There are always lots of threads to this controversy. Are low-ATAR admissions a sign of declining academic standards? Do we place too much emphasis on ATAR anyway? Should universities be more open about their admission practices? Do low-ATAR enrolments risk putting incompetent professionals out into the workforce?
While there are real issues here, some numbers are useful for putting things into perspective. I’m using 2014 numbers because I have enrolment data for that year but not yet 2015.
The first three columns in the chart are from tertiary admission centre data. The first thing to note is that in 2014 about 60% of very low ATAR – 50 or below – applications did not result in any offer. Of the applications that did result in an offer – the issue in the news this week – about half resulted in the prospective student rejecting it. The offer might have been for a course that was not their first preference, or possibly they only applied to keep options open, without having a firm intention to go to university.
The next bar on the chart is enrolments of students who reached the HELP census date, usually around the end of March. It shows that about a third of below 50 acceptances leave before the census date, presumably having decided that higher education was not for them, at least not at this time. The low-ATAR issue is starting to look at lot smaller than it did at the offers stage. Final enrolments of 50 or below ATARs from 2013 school leavers in 2014 were only 3% of all that cohort (although total low-ATAR enrolment is higher than this, due to students who finished school in other years).
I have added a projection of their final completions, based on the Department’s 2005 cohort analysis. If that is a good guide to the future, less than 20% of below 50 ATAR school leavers who receive an offer will eventually get a degree.

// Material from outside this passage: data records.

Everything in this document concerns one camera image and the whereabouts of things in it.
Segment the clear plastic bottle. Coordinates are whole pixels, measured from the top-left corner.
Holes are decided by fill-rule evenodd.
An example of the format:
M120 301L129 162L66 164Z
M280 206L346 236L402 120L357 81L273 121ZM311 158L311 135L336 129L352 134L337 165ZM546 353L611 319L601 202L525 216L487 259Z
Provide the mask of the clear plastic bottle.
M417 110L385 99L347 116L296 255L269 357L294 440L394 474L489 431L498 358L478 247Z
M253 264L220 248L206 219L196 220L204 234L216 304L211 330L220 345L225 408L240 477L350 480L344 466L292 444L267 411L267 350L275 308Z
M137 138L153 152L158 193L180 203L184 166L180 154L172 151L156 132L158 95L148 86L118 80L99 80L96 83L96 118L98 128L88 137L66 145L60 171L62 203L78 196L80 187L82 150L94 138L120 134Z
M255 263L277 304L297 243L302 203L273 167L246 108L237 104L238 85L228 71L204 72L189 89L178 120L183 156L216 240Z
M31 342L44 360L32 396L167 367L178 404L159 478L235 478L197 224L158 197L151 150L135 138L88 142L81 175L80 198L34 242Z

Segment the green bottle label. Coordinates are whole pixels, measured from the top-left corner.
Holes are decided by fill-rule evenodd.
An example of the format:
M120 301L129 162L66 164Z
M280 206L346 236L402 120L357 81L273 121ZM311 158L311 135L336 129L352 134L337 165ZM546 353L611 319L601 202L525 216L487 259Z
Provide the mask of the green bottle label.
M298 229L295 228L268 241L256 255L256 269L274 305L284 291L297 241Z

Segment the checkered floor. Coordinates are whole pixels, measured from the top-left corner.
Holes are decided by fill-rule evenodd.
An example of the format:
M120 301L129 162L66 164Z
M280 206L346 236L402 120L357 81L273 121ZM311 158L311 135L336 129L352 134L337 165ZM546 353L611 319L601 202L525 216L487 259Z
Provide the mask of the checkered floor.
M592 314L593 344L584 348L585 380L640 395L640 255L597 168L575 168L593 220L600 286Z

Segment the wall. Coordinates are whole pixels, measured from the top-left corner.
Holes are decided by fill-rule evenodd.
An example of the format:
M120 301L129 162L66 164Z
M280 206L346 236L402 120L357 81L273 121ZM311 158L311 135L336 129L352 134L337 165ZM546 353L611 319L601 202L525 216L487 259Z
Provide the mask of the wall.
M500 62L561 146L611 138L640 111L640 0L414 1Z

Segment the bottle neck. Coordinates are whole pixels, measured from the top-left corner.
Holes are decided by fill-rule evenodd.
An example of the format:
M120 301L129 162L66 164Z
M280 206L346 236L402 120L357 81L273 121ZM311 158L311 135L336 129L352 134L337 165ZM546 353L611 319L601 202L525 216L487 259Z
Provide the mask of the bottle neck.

My perspective on this is primarily a consumer protection one. Prospective students are not being informed of the risks they are taking. Universities say that they are looking at what predicts success other than ATAR, but only rarely do they release any evidence of this that can be checked by independent analysts. The regulator’s vague statements are less than confidence inspiring. The numbers of people taking major risks are not that large in the context of total enrolments. But we should be doing more to ensure that they are making decisions that are in their own long-term interests.